`OMPTaskTrans` / `InliningTrans` / ? resulting in incorrect data sharing clauses

LonelyCat124 commented 7 months ago

When running OMPTaskTrans (with manually predone inlining trans) there's an issue with renamed variables not appearing in data sharing clauses.

When inlining momentum_u_code we get the expected behaviour: firstprivate(j_out_var,j_el_inner,u_e,depe,u_w,depw,v_sc,v_s,deps,v_nc,**v_n**,depn, (there's an argument over whether these should be firstprivate or not but thats not really important for now).

When then inlining momentum_v_code, the inlining transformation renames v_n to v_n_1 to prevent collision (makes sense), however the private/firstprivate clauses (and dependency clauses) on this task still use v_n instead of v_n_1.

I think this is happening as the parent parallel clause doesn't seem to know anything about v_n_1, and thus it is considered to be shared by the tasks, so shouldn't be declared private or firstprivate, however this doesn't explain why the task's clauses contain v_n which is never used in the task, so shouldn't be inside the clauses unless renaming is happening later than I expect?

LonelyCat124 commented 7 months ago

@arporter I'm debugging this and I'm a bit confused how the renaming/inlining works slash I think it produces incorrect code with OpenMP.

I'd assumed that when we inline code we would rename any symbols that collide at the time we inline (line 162 in inline_trans does a table.merge). However, I'm not sure this works how I expected, as it looks for the containing scoping region (in this case a loop) and only merge's into the loop's symbol table (I think).

I've then generated clauses (Parallel, task) which use the inlined variable names (which are still the original ones because the containing loop has an empty symbol table), so we get e.g. firstprivate(v_n).

Then, when lowering the loop, its symbol table is merged, resulting in v_n being renamed to v_n_1 everywhere inside the loop, but not touching anywhere outside the loop (e.g. the data sharing clauses in the task AND parallel clauses). This means that the generated code is wrong, as the renamed v_n_1 is not in any data sharing clauses in any of the OpenMP clauses, so it falls back to our default(shared) behaviour, resulting in a race condition.

I think maybe we need to be smarter when inlining, but I'm still a bit unclear on how scoping works - I assume we have 3? symbol tables for a case like this (some shorthand):

import mymod, only: var1
subroutine mysub()
   integer :: var1
   integer :: i
   do i = 1, 10
      call mysub2(i)
   end do
end subroutine

subroutine mysub2(i)
   var1 = i
end subroutine

So we have a var1 in some Container symbol table, a var1 in the Routine symbol table and a var1 in the Loop symbol table (after inlining mysub2)

At the very least I think when inlining I think we should check the .scope symbol table upwards to the routine level, maybe even the container level? I'm not sure if its sensible to do all the upwards merging to routine level when inlining but it might be the only safe way to avoid issues with OpenMP clauses at the moment?

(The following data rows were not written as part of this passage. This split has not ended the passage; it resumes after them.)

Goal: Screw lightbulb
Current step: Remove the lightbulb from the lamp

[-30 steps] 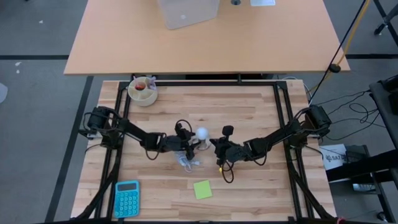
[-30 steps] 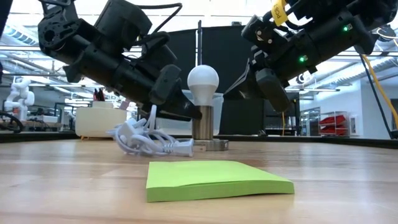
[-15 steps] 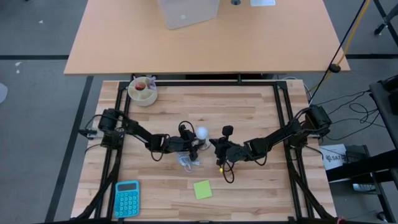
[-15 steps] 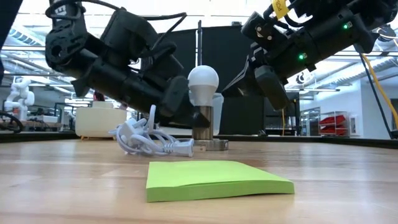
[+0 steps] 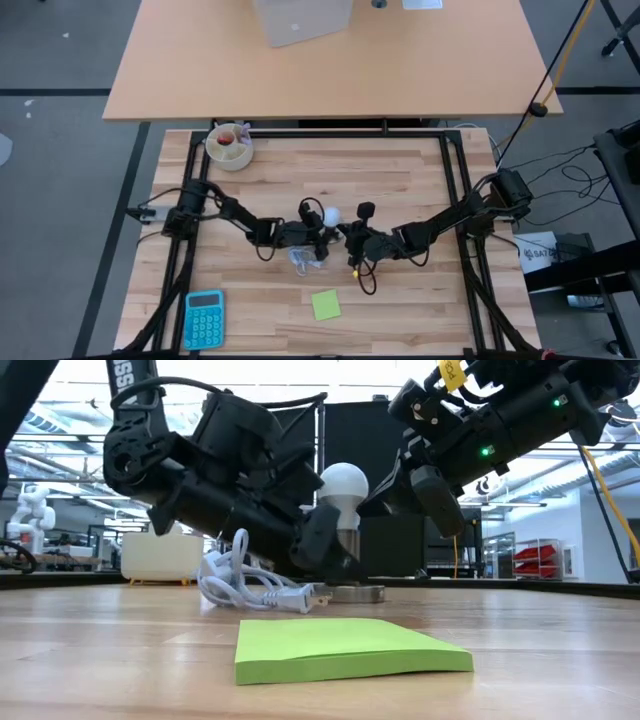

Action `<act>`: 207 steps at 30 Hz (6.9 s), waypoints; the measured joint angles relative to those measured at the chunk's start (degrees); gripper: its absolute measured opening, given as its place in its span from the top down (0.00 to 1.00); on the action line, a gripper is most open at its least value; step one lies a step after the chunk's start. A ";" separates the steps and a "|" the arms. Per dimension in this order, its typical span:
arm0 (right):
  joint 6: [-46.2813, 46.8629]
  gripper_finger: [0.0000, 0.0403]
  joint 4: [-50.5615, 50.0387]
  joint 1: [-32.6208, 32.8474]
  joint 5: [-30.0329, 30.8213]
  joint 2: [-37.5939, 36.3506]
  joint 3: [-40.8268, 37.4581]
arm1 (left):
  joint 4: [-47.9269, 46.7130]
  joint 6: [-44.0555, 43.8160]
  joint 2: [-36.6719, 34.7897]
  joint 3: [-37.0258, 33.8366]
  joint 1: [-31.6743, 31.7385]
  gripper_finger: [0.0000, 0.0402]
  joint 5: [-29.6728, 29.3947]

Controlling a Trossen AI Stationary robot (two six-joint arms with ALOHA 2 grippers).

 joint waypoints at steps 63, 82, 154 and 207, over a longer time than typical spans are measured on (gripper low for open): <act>24.01 0.43 7.58 1.68 5.70 -3.22 4.63 | -1.48 -5.95 0.73 -0.12 -3.30 0.35 -9.05; 27.06 0.23 -0.72 -2.59 -2.16 -8.20 4.63 | 0.64 -4.71 0.76 -0.15 -3.34 0.33 -6.58; 16.42 0.26 -6.06 -13.89 -46.74 -7.37 4.68 | 1.60 -0.71 0.65 -0.06 -3.21 0.33 1.88; 28.44 0.16 -43.86 -10.63 -27.51 -3.02 24.47 | 0.40 -2.18 0.73 0.51 -2.54 0.33 -1.75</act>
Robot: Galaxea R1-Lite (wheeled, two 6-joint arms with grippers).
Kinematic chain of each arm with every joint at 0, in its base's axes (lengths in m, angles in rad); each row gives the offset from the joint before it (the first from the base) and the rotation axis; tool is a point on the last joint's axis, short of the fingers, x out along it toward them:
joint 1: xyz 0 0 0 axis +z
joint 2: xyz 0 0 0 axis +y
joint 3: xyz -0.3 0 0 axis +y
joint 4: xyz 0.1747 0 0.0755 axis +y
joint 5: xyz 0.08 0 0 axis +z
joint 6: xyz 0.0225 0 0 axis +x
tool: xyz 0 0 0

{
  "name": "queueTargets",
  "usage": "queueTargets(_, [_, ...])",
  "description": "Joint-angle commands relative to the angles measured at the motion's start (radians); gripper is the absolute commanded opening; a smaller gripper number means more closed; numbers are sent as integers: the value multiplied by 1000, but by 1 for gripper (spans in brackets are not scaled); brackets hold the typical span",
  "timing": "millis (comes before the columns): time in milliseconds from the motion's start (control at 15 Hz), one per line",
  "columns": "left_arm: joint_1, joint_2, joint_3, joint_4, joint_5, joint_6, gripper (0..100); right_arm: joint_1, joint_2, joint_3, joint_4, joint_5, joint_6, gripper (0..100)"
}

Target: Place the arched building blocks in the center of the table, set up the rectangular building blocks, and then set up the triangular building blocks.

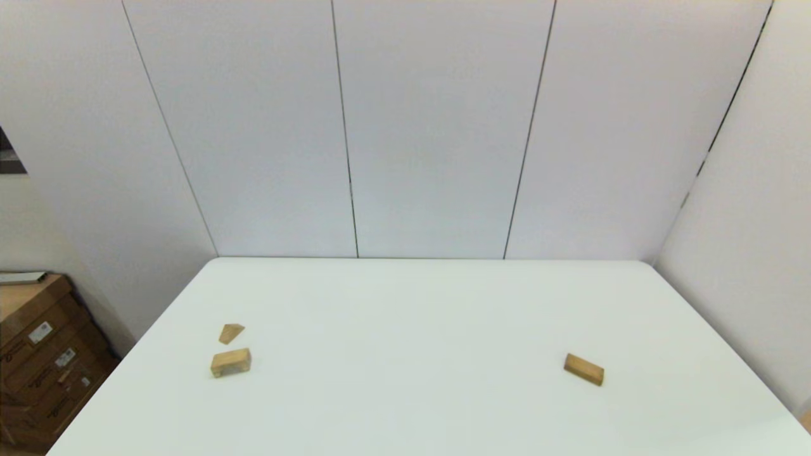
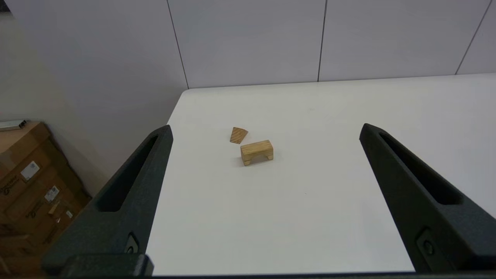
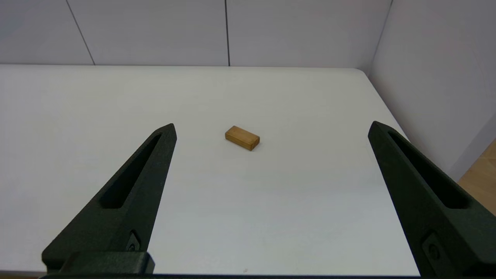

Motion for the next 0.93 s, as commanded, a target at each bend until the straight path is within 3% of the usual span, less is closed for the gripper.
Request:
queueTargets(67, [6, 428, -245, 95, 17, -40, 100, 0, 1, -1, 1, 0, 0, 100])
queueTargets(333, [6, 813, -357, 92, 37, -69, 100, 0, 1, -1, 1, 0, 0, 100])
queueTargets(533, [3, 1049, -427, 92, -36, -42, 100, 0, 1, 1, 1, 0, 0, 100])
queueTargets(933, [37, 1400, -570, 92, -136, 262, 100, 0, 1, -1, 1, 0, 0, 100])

arporter commented 7 months ago

That's weird. By default, any symbols in outer symbol tables are in scope in any inner table. Therefore, inlining should account for all name clashes. So, in theory, it should work...if you could narrow down precisely where it is that would help.

LonelyCat124 commented 7 months ago

Hi Andy, I think the issue might be that the structure is two inlined functions with overlapping names:

do i = 1, 10
   call momentum_u(...) ! This contains v_n as a variable
end do

do i = 1, 10
   call momentum_v(...) ! This also contains v_n as a variable
end do

When these functions are inlined, they both find their scope to be the loop, so the symbols are added to that Loop's symbol table only in the apply function in inline_trans (since they look for node.scope.symbol_table). This then means the names are allowed to both exist at that time and only collide during lowering, when the Loop's individual symbol tables are merged into the routine.

The OpenMP clauses exist outside of those individual scopes, and since another symbol with the name they reference exists, PSyclone assumes the thing they're referencing to still be correct (I assume) and doesn't adjust them since they lie outside the scope being merged.

Does that make sense?

arporter commented 7 months ago

Ah! Yes, that makes sense. The OMP clauses need to get updated when the inlining happens. Perhaps using the new node-updating signaling mechanism.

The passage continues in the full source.